▶ To do:
If "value" shows up in a line of the material, return that line.

▶ Recorded data:

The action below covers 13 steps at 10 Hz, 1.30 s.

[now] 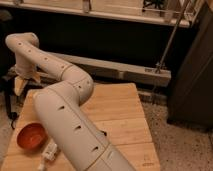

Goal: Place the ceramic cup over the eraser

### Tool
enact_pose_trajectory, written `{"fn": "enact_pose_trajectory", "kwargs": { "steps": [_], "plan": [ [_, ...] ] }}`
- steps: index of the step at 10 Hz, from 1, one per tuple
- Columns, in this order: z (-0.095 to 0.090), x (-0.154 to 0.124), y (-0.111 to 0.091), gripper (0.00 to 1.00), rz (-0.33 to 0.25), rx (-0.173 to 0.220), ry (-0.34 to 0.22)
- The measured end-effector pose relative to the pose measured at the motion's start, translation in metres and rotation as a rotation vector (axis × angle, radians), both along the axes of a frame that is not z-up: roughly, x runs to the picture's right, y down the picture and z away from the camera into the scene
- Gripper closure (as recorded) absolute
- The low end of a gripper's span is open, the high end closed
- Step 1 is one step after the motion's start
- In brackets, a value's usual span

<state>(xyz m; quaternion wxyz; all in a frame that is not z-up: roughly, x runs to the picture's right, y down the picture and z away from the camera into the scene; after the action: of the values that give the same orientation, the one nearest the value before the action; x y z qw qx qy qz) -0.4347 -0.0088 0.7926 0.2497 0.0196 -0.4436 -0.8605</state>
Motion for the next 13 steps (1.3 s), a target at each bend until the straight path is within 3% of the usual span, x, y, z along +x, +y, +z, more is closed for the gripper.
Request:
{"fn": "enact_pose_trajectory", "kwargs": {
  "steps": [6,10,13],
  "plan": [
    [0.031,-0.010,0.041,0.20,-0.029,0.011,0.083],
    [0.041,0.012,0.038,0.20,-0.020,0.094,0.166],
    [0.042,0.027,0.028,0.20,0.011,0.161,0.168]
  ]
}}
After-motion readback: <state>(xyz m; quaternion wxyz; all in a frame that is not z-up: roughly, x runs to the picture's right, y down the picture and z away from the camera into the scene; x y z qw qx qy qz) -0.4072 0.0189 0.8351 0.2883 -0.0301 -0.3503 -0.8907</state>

▶ Response:
- In brackets, a value's usual span
<state>(xyz m; quaternion wxyz; all in a frame that is not z-up: roughly, x runs to the picture's right, y down the picture and z away from the camera into the scene; after the action: of the values that give the same orientation, the one nearest the value before the action; x y z qw qx qy qz) -0.4347 -0.0088 0.7926 0.2497 0.0196 -0.4436 -0.8605</state>

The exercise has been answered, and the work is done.